La Suisse a un avenir dans la gestion de fortune selon Julius Baer

La Suisse a encore un avenir dans la gestion de fortune malgré les discussions autour du différend fiscal, estime Boris Collardi, patron de Julius Baer. L'échange automatique d'informations est un détail, déclare-t-il dans une interview parue mercredi dans "Le Temps".

Les banques suisses et le gouvernement ont été trop lents à réagir contre la fraude fiscale, mais "sur le fond, tout le monde était d'accord sur l'idée que les choses devaient évoluer", ajoute Boris Collardi dans cet entretien réalisé le 15 août. Dans cinq ans, la discussion sera close et l'échange automatique d'informations sera une évidence, selon lui.

Un "pôle d'excellence"

Julius Baer fait partie des établissements suisses en discussion avec le fisc américain. Les négociations sont en cours et le groupe zurichois s'attend à des nouvelles au cours des prochaines semaines.

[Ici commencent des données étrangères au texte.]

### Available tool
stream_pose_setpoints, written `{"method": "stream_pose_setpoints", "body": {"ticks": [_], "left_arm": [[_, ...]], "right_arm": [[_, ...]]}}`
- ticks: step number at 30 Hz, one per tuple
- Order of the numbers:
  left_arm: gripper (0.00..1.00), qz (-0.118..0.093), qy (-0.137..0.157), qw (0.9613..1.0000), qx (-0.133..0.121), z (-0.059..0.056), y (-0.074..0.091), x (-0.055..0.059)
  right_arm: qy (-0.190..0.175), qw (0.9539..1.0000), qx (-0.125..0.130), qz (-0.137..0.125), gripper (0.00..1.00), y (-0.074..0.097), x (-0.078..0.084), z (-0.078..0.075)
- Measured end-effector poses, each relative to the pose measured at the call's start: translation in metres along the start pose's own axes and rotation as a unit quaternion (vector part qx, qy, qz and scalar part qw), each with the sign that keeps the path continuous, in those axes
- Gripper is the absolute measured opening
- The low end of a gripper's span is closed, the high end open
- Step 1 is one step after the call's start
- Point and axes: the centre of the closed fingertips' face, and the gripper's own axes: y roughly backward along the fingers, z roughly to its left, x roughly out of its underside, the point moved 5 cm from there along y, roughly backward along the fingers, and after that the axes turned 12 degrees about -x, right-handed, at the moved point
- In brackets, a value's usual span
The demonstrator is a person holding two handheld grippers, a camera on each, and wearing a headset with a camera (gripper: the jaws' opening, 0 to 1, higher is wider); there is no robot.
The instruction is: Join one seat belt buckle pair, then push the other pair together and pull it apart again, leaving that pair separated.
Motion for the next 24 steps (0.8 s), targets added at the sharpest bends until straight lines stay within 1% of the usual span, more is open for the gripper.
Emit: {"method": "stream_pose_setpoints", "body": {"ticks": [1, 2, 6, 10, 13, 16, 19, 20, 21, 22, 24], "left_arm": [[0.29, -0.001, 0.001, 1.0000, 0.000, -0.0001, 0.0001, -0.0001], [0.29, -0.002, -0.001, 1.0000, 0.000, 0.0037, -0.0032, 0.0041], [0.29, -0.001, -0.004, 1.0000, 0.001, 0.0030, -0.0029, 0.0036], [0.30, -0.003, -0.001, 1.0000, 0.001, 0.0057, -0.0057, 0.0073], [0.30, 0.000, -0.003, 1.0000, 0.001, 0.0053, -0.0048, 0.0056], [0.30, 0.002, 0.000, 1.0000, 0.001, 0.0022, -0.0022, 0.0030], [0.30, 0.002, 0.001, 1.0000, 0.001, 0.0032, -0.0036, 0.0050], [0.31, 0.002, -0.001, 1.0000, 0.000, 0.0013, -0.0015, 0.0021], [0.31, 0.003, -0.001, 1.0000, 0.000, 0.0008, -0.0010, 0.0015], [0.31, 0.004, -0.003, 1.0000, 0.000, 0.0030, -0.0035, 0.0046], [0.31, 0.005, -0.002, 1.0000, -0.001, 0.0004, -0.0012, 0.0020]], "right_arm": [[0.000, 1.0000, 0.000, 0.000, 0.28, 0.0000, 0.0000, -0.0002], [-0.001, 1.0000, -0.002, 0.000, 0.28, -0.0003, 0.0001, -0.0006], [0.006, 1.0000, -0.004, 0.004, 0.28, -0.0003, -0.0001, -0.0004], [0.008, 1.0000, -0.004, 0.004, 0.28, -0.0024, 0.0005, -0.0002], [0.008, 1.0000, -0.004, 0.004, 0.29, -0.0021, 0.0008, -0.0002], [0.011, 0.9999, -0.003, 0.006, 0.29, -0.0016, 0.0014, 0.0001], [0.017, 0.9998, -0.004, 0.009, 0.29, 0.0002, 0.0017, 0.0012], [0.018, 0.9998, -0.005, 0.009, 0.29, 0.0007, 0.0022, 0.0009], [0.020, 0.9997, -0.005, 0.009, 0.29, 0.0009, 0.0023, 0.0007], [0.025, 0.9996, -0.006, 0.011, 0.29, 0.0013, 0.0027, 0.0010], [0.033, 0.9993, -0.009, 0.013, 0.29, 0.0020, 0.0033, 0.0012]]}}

Le montant de l'amende qui lui sera infligé est impossible à évaluer, relève Boris Collardi. Mais il devrait être "réglable avec les moyens à disposition".

L'avenir des banques suisses dans la gestion de fortune est assuré, explique Boris Collardi. Elles disposent d'un héritage qui fait "que la Suisse restera un pôle d'excellence dans ce domaine pour longtemps", selon lui. "Il faut se battre pour gagner des parts de marché."

Investissement asiatique

Julius Baer mise ainsi sur l'Asie. Grâce à l'acquisition des activités internationales de gestion de fortune de l'américain Merrill Lynch, elle espère effectuer d'ici l'année prochaine 20 à 25% de ses activités dans cette région du monde qui compte le plus de millionnaires. Actuellement, la part atteint 10-15%.

Le groupe zurichois maintiendra 50% de ses activités en Suisse et en Europe, le quart restant étant dévolu aux pays émergents.